WORK TO COMPLETE:
From the first line to the last, print the records exactly, leaving out the pictures.
** DATA follows **
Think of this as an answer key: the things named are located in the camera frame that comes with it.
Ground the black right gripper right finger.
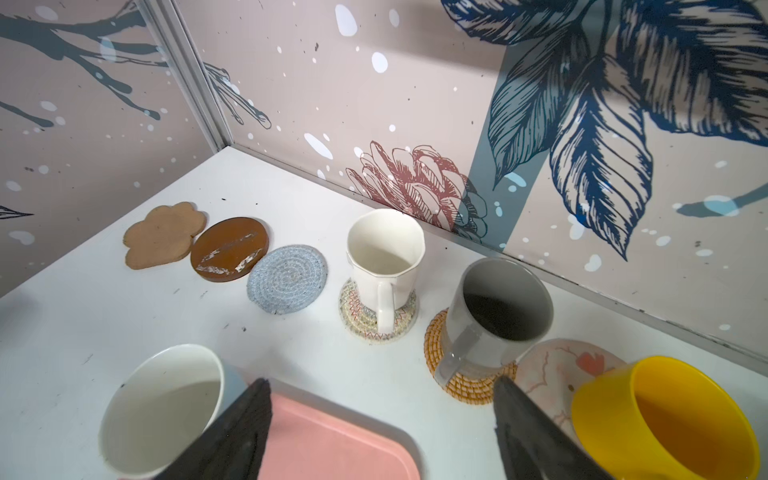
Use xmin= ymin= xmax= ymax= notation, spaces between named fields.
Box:
xmin=493 ymin=376 xmax=611 ymax=479

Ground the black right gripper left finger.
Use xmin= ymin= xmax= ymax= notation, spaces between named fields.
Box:
xmin=157 ymin=378 xmax=272 ymax=480

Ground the round bunny print coaster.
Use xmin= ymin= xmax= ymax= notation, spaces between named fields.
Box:
xmin=514 ymin=339 xmax=626 ymax=446

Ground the light blue mug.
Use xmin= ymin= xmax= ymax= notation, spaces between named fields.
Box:
xmin=98 ymin=344 xmax=247 ymax=479

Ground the yellow mug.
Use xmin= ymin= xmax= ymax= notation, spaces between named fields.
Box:
xmin=572 ymin=356 xmax=761 ymax=479

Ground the grey mug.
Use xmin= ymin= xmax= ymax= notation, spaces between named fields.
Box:
xmin=433 ymin=258 xmax=554 ymax=387

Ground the grey round felt coaster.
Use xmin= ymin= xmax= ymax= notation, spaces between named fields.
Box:
xmin=246 ymin=244 xmax=328 ymax=315

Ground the multicolour zigzag woven coaster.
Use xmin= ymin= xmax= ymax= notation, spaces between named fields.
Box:
xmin=338 ymin=279 xmax=419 ymax=344

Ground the dark brown glossy coaster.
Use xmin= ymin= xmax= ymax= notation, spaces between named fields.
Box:
xmin=190 ymin=217 xmax=270 ymax=282

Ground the tan paw shaped coaster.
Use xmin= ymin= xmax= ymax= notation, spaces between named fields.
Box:
xmin=123 ymin=202 xmax=207 ymax=270

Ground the white faceted mug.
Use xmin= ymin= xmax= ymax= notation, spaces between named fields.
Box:
xmin=346 ymin=209 xmax=426 ymax=334

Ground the brown rattan woven coaster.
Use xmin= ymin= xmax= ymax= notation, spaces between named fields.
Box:
xmin=423 ymin=309 xmax=518 ymax=405

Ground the pink rectangular tray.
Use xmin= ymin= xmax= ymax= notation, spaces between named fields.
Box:
xmin=258 ymin=393 xmax=420 ymax=479
** End of DATA **
RESPONSE TO THIS TASK:
Think of this as an answer key: the things named are located in the camera frame that comes with it.
Ground the black right gripper right finger.
Use xmin= ymin= xmax= ymax= notation, spaces between named fields.
Box:
xmin=493 ymin=376 xmax=611 ymax=479

Ground the black right gripper left finger.
Use xmin= ymin= xmax= ymax= notation, spaces between named fields.
Box:
xmin=157 ymin=378 xmax=272 ymax=480

Ground the round bunny print coaster.
Use xmin= ymin= xmax= ymax= notation, spaces between named fields.
Box:
xmin=514 ymin=339 xmax=626 ymax=446

Ground the light blue mug.
Use xmin= ymin= xmax= ymax= notation, spaces between named fields.
Box:
xmin=98 ymin=344 xmax=247 ymax=479

Ground the yellow mug.
Use xmin= ymin= xmax= ymax= notation, spaces between named fields.
Box:
xmin=572 ymin=356 xmax=761 ymax=479

Ground the grey mug.
Use xmin= ymin= xmax= ymax= notation, spaces between named fields.
Box:
xmin=433 ymin=258 xmax=554 ymax=387

Ground the grey round felt coaster.
Use xmin= ymin= xmax= ymax= notation, spaces between named fields.
Box:
xmin=246 ymin=244 xmax=328 ymax=315

Ground the multicolour zigzag woven coaster.
Use xmin= ymin= xmax= ymax= notation, spaces between named fields.
Box:
xmin=338 ymin=279 xmax=419 ymax=344

Ground the dark brown glossy coaster.
Use xmin= ymin= xmax= ymax= notation, spaces between named fields.
Box:
xmin=190 ymin=217 xmax=270 ymax=282

Ground the tan paw shaped coaster.
Use xmin= ymin= xmax= ymax= notation, spaces between named fields.
Box:
xmin=123 ymin=202 xmax=207 ymax=270

Ground the white faceted mug.
Use xmin= ymin= xmax= ymax= notation, spaces between named fields.
Box:
xmin=346 ymin=209 xmax=426 ymax=334

Ground the brown rattan woven coaster.
Use xmin= ymin= xmax= ymax= notation, spaces between named fields.
Box:
xmin=423 ymin=309 xmax=518 ymax=405

Ground the pink rectangular tray.
Use xmin= ymin= xmax= ymax= notation, spaces between named fields.
Box:
xmin=258 ymin=393 xmax=420 ymax=479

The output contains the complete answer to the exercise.